К Ленину он без всякого почтения относился. Вспоминал с возмущением, как Ленин вызвал его из-под Царицына и отчитал за пьянство с шампанским. Вообще он много пил, в основном вино. Сам рассказывал, как в ссылке в Вологде пьянствовал с уголовниками и как политические устроили ему товарищеский суд. Потом все врагами оказались!" - хитро так на нас поглядывал.
«А правда ли, что он стихи писал?» — спросил я его почему-то, наверное, чтобы быть.
«Писал, писал», — без тени сомнения ответил Никита Сергеевич, и вдруг добавил: «и триппером болел».
За весь разговор хозяин ни разу не коснулся ныне правящих и предержащих.
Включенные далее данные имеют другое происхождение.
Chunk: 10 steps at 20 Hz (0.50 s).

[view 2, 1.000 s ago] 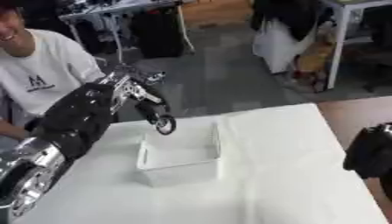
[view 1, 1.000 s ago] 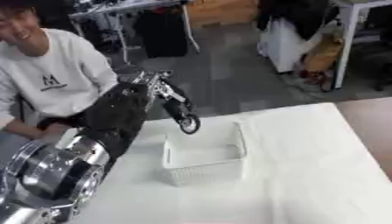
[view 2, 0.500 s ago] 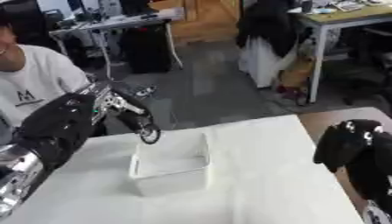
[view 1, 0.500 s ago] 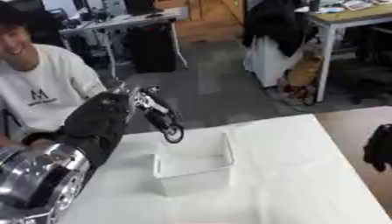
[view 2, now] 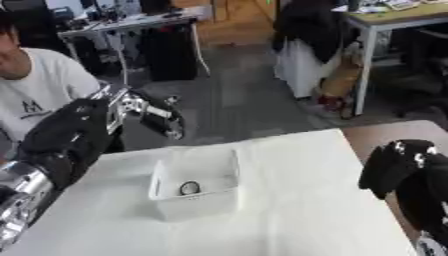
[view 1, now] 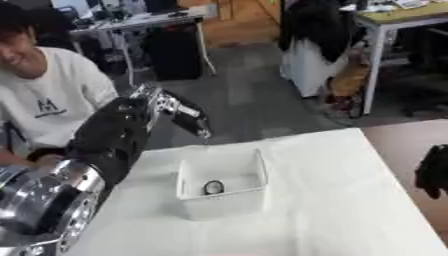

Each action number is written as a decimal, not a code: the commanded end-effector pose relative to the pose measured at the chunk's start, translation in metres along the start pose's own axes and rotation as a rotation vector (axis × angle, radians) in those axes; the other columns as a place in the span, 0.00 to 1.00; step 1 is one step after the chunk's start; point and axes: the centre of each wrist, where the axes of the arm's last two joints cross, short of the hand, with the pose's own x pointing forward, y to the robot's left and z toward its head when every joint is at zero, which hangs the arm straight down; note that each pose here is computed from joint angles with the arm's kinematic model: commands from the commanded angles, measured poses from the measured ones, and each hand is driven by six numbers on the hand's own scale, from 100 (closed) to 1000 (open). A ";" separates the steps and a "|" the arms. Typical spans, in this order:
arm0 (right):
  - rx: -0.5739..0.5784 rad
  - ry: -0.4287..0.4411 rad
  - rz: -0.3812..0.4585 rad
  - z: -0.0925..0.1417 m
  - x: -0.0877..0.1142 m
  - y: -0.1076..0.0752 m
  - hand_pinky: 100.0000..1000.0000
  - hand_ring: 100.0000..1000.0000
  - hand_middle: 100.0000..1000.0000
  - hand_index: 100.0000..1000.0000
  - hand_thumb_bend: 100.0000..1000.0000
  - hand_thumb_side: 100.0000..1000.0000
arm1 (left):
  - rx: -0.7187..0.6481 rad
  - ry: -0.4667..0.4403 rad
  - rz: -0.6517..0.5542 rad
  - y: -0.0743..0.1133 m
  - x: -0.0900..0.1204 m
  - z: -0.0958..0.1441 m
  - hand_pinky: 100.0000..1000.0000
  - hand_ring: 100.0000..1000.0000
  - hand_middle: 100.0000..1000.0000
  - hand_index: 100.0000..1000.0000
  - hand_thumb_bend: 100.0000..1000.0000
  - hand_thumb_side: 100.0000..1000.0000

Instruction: Pick up objects on the table and place them in the box.

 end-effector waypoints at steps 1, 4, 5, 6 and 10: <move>0.175 -0.121 0.125 0.000 0.004 -0.009 0.00 0.33 0.30 0.43 0.00 0.88 | 0.221 -0.072 -0.202 0.037 -0.026 0.056 1.00 1.00 1.00 1.00 0.21 0.77; 0.171 -0.116 0.130 0.002 0.003 -0.009 0.00 0.33 0.31 0.43 0.00 0.88 | 0.490 -0.063 -0.193 0.020 -0.038 0.074 1.00 1.00 1.00 1.00 0.14 0.72; 0.168 -0.117 0.129 0.002 0.002 -0.009 0.00 0.33 0.31 0.43 0.00 0.88 | 0.557 -0.064 -0.175 0.012 -0.041 0.078 1.00 1.00 1.00 1.00 0.11 0.72; 0.162 -0.117 0.128 0.003 0.002 -0.009 0.00 0.33 0.31 0.43 0.00 0.88 | 0.617 -0.069 -0.155 0.004 -0.043 0.081 1.00 1.00 1.00 1.00 0.08 0.73; 0.140 -0.118 0.124 0.004 -0.001 -0.006 0.00 0.33 0.32 0.44 0.00 0.87 | 0.805 -0.117 -0.034 -0.030 -0.044 0.092 1.00 0.96 1.00 1.00 0.00 0.76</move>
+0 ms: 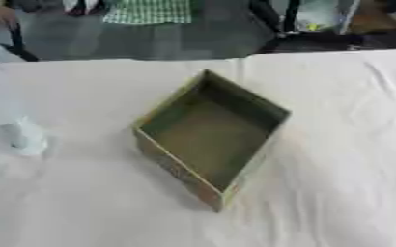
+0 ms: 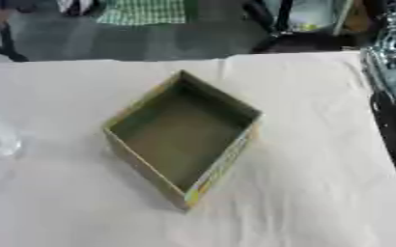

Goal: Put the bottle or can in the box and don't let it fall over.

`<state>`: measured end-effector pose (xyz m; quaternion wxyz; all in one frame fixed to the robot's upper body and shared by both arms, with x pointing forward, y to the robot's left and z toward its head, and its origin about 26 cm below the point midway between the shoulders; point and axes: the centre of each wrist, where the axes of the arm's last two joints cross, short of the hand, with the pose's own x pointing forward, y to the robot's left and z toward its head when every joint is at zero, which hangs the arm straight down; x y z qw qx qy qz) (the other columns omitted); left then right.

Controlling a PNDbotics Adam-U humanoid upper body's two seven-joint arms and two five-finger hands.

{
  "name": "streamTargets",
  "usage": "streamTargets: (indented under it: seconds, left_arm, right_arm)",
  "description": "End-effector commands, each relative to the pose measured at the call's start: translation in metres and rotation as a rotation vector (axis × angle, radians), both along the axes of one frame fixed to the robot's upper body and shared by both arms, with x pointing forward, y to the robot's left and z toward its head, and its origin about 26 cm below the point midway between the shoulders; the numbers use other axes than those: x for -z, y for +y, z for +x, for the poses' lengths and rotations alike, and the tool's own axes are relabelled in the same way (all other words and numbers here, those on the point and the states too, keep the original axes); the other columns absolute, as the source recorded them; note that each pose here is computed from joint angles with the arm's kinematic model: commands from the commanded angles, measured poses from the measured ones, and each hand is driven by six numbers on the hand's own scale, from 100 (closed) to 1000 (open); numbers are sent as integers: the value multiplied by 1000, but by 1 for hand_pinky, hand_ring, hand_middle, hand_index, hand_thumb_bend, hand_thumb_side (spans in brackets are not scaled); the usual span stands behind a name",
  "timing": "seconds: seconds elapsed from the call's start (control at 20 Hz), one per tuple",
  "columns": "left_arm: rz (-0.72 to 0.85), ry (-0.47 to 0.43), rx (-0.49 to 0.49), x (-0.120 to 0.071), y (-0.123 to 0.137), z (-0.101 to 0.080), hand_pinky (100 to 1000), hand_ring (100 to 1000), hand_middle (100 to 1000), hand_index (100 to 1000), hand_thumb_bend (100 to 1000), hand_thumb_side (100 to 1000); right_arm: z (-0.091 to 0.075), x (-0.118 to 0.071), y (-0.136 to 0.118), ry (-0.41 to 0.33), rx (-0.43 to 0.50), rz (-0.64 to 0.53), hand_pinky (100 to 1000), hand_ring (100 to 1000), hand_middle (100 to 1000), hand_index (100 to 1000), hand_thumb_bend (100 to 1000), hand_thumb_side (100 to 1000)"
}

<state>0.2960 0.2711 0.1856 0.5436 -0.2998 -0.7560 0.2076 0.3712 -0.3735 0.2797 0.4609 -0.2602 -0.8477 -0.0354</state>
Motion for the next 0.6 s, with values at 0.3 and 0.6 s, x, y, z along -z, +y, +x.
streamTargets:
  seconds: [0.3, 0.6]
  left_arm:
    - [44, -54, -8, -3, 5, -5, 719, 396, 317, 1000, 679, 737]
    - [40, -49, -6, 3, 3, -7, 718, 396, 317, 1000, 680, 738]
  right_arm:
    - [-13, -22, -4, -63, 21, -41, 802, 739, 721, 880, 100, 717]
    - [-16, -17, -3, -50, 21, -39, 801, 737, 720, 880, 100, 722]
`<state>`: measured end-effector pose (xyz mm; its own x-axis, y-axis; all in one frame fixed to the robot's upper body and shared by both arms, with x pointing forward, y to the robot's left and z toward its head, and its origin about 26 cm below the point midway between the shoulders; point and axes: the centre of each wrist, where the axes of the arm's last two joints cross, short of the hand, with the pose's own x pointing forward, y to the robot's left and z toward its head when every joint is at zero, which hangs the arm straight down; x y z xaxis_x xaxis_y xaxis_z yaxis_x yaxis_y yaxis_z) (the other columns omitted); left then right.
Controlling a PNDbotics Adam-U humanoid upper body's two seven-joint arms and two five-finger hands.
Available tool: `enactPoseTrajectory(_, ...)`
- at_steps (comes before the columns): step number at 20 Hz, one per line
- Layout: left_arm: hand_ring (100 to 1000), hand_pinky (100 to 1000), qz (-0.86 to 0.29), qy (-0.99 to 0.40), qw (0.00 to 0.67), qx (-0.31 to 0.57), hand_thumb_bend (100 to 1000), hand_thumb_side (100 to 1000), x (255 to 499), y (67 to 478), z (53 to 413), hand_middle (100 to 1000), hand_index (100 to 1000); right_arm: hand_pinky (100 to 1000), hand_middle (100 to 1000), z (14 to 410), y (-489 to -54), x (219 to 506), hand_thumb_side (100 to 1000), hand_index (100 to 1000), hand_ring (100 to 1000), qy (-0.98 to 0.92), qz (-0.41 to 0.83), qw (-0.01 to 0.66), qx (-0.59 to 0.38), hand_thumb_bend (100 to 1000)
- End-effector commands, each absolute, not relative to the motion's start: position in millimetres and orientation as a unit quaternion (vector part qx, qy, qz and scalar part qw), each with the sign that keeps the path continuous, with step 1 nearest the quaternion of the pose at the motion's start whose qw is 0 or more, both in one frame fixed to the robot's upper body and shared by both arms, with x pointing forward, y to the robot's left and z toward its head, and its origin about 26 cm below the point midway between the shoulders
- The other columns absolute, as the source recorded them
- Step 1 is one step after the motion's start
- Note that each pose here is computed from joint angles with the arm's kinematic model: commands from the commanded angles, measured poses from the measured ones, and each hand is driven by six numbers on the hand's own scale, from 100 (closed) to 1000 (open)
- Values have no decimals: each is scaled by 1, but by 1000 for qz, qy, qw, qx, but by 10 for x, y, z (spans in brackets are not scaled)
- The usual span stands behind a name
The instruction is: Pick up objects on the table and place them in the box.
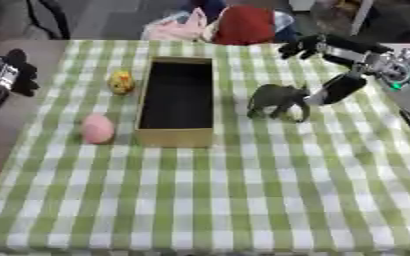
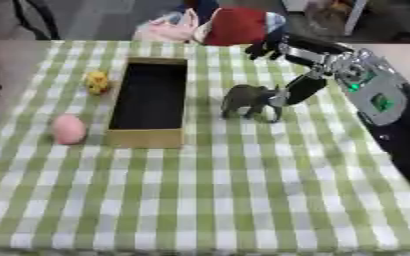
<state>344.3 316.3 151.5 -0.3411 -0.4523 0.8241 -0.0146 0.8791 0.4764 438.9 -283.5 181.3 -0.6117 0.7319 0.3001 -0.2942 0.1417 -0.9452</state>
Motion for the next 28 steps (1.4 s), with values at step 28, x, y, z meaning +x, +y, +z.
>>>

Война, Сталин, прошлое — настоящего не существовало.
Появились новые гости. Старшая дочь Юля с мужем из Киева. Сын Сергей с кучей друзей-инженеров. Директор фотомагазина на Калининском — Климерман. «Дед» позвал всех гулять. Обрядился в крылатку защитного цвета — «Де Голль подарил. Это как у ихних полицейских, только не чёрная».
Через огромный сад под оголтелый птичий гомон идём на луг.
«Подлизы» — две приблудные собаки — крутятся под ногами, кавалькада гостей растянулась длинной вереницей. Правнучка Нина ластится к деду, дарит ему первые зелёные травинки. Он рассеянно поглаживает её по тёмной головке с крутой косичкой.
Мутная Истра врывается в Москву-реку. На том берегу лепится деревенька Знаменское с кривыми избами и развалившейся церковкой.
Разговор не клеится.
Присели на лавочку. С лаем на полянку выскочили два пуделя, а вслед за ними появилось всё семейство Аджубеев.
Рада первая и единственная за этот день поцеловала отца. Аджубей с малиновым лицом и красными глазами поздоровался сухо и немедленно отсел на дальнюю лавочку, демонстрируя неучастие и обиду.
Мне не терпелось, я шепотом спросил Люсю:
«Похожи рассказы на книжку?»
«Слово в слово. Дома поговорим».
Пошли в дом. Попили чаю с домашним тортом, куличом, баранками.
На столе всё перемешалось, несли чай, картошку с мясом, молоко, фрукты. Аджубееевские мальчики уплетали всё за обе щёки.
Серёжины инженеры тоже не заставляли просить себя дважды.
Дед поглядывал на нас с сожалением, ему хотелось ещё поговорить, отвести душу с новыми слушателями.
Мы стали прощаться. Он вышел с нами в переднюю.
«Вы, голубчик, не держите на меня зла, — заговорил он, не выпуская мою руку из тёплых ладошек. — Я ведь как попал в Манеж и не помню. Кто-то завёз. Я, конечно, не должен был ехать, я ведь попал не как зритель, а как премьер-министр. Нет, я не должен был ехать. Да, орал я там на вас, но ведь как вышло. Кто-то из художников больших тут стоял, и говорит: Сталина на них нет. Так это меня разозлило — я и стал орать. Хотел на него, а вышло на вас. Но я не должен был ехать. Ну, а потом люди этим воспользовались».